Reading the data below, count the lines that carry the string "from". Give nothing but the count.

(Data segment)

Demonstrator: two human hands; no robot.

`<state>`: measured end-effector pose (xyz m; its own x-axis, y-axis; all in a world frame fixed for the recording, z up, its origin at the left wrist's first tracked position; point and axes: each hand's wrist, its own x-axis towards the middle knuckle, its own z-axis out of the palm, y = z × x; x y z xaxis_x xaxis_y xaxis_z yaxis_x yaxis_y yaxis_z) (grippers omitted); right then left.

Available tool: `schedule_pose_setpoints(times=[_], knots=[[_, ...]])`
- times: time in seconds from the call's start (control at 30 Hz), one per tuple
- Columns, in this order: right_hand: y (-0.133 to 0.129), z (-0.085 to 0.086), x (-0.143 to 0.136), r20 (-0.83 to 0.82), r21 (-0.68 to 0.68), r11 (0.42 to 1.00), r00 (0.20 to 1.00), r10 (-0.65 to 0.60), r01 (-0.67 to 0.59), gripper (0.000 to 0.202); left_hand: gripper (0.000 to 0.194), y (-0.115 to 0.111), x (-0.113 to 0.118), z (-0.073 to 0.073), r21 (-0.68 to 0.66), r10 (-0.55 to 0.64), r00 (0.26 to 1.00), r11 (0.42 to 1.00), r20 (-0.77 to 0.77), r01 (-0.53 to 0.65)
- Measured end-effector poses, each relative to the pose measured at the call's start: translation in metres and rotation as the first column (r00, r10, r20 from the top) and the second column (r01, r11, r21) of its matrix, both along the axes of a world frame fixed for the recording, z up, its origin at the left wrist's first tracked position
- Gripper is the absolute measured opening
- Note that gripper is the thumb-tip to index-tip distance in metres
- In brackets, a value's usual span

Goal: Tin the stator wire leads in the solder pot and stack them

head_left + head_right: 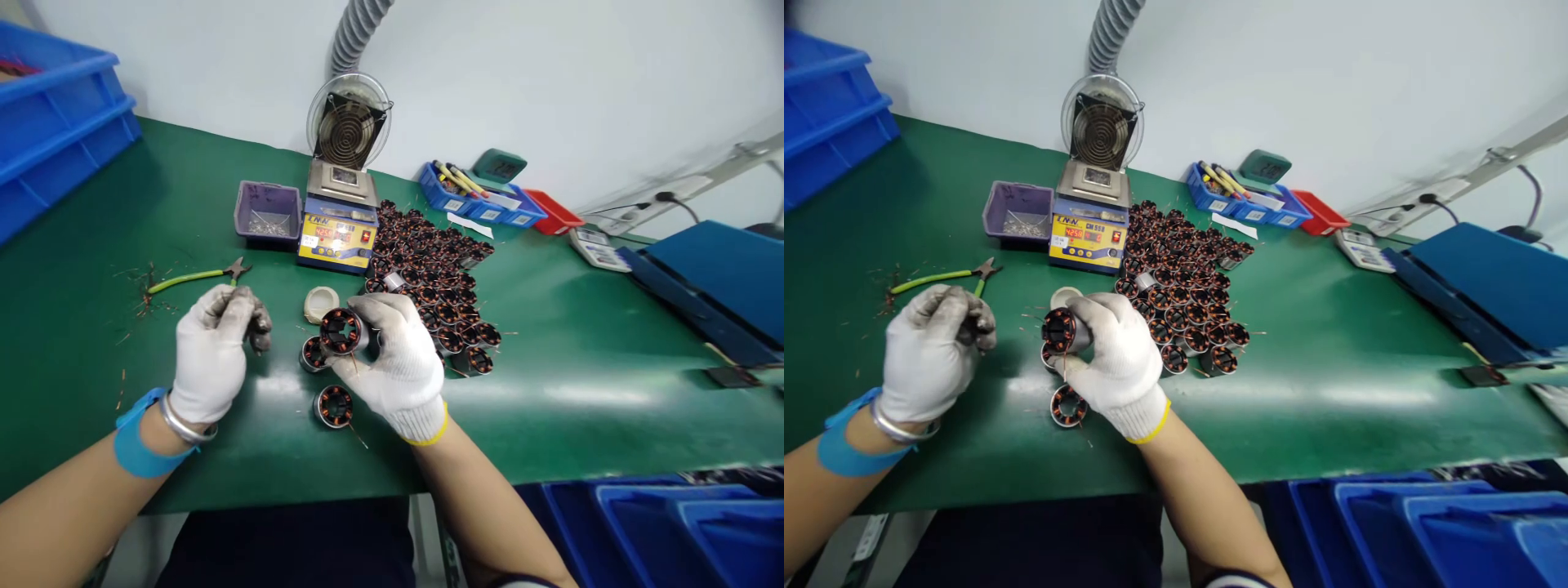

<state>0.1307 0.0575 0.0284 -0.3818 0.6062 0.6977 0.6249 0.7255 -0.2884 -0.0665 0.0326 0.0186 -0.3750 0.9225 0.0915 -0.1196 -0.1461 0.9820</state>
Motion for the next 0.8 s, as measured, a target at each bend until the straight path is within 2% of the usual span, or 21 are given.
schedule_pose_setpoints(times=[0.1,0.17,0.23,0.3,0.4,0.47,0.6,0.8], knots=[[-0.003,-0.001,-0.003,0.032,-0.027,1.000,0.999,-0.009,0.010,0.046,0.023,-0.001,0.004,0.001,0.025,-0.102,0.981,0.994,-0.165,0.108],[-0.003,-0.002,-0.004,0.048,-0.046,0.999,0.999,-0.005,0.007,0.046,0.018,-0.004,0.008,0.002,0.001,-0.122,0.958,0.992,-0.261,0.127],[-0.001,-0.003,-0.001,0.021,-0.077,0.996,0.999,-0.043,0.045,0.045,0.017,-0.004,0.008,0.002,-0.013,-0.064,0.968,0.998,-0.244,0.063],[0.005,-0.003,0.004,-0.004,-0.160,0.978,0.991,-0.135,0.133,0.045,0.018,0.001,0.002,-0.001,-0.012,0.009,0.986,1.000,-0.165,-0.011],[0.017,-0.004,0.014,0.119,-0.334,0.895,0.955,-0.272,0.296,0.050,0.026,0.017,-0.009,-0.014,-0.041,0.057,0.991,0.997,-0.123,-0.063],[0.022,-0.002,0.015,0.274,-0.387,0.842,0.919,-0.284,0.376,0.051,0.033,0.028,-0.011,-0.024,-0.088,-0.006,0.983,0.996,-0.185,-0.010],[0.025,0.001,0.006,0.485,-0.384,0.810,0.843,-0.232,0.444,0.052,0.037,0.037,-0.005,-0.038,-0.161,-0.188,0.942,0.976,-0.279,0.147],[0.026,0.002,-0.010,0.565,-0.374,0.774,0.787,-0.247,0.511,0.052,0.036,0.038,-0.003,-0.039,-0.171,-0.221,0.943,0.968,-0.248,0.182]])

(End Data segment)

■ Solved exercise: 2